#### [Task requirements]
Sift the material for lines containing "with", and return them.
━━ The data
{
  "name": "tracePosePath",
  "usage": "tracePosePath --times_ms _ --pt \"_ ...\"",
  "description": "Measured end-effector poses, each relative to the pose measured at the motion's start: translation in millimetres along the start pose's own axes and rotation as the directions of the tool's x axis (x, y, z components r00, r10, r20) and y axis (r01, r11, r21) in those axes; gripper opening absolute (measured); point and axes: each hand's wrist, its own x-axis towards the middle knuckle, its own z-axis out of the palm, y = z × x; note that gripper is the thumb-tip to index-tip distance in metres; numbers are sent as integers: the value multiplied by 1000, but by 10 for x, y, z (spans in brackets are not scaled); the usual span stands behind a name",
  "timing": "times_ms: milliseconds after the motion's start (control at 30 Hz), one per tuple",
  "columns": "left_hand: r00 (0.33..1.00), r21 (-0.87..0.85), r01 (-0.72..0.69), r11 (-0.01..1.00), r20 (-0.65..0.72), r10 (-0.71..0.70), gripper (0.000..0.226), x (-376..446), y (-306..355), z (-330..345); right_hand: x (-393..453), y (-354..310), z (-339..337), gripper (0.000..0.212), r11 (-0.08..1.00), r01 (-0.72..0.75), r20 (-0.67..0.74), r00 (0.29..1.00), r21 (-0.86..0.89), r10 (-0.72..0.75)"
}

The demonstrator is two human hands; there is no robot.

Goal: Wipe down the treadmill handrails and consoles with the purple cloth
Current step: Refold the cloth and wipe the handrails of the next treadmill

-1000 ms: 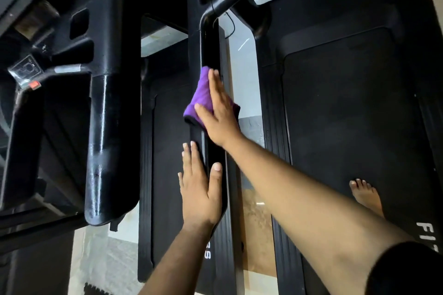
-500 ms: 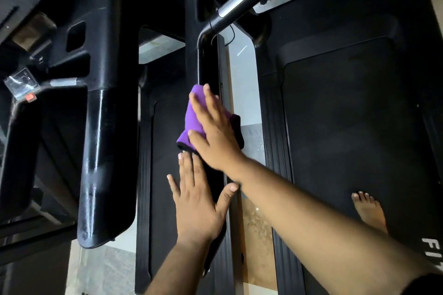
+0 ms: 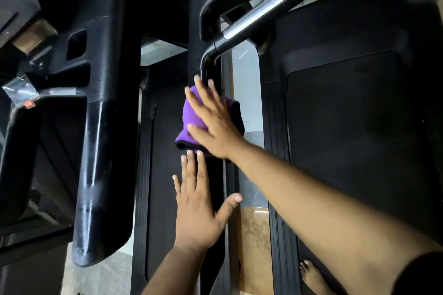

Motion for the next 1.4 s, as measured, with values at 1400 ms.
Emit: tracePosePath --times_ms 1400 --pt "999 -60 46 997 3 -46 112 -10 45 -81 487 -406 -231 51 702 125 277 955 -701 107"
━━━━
#### [Result for this task]
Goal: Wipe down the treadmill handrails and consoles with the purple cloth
Motion for the next 1.4 s, as measured, with values at 1400 ms.

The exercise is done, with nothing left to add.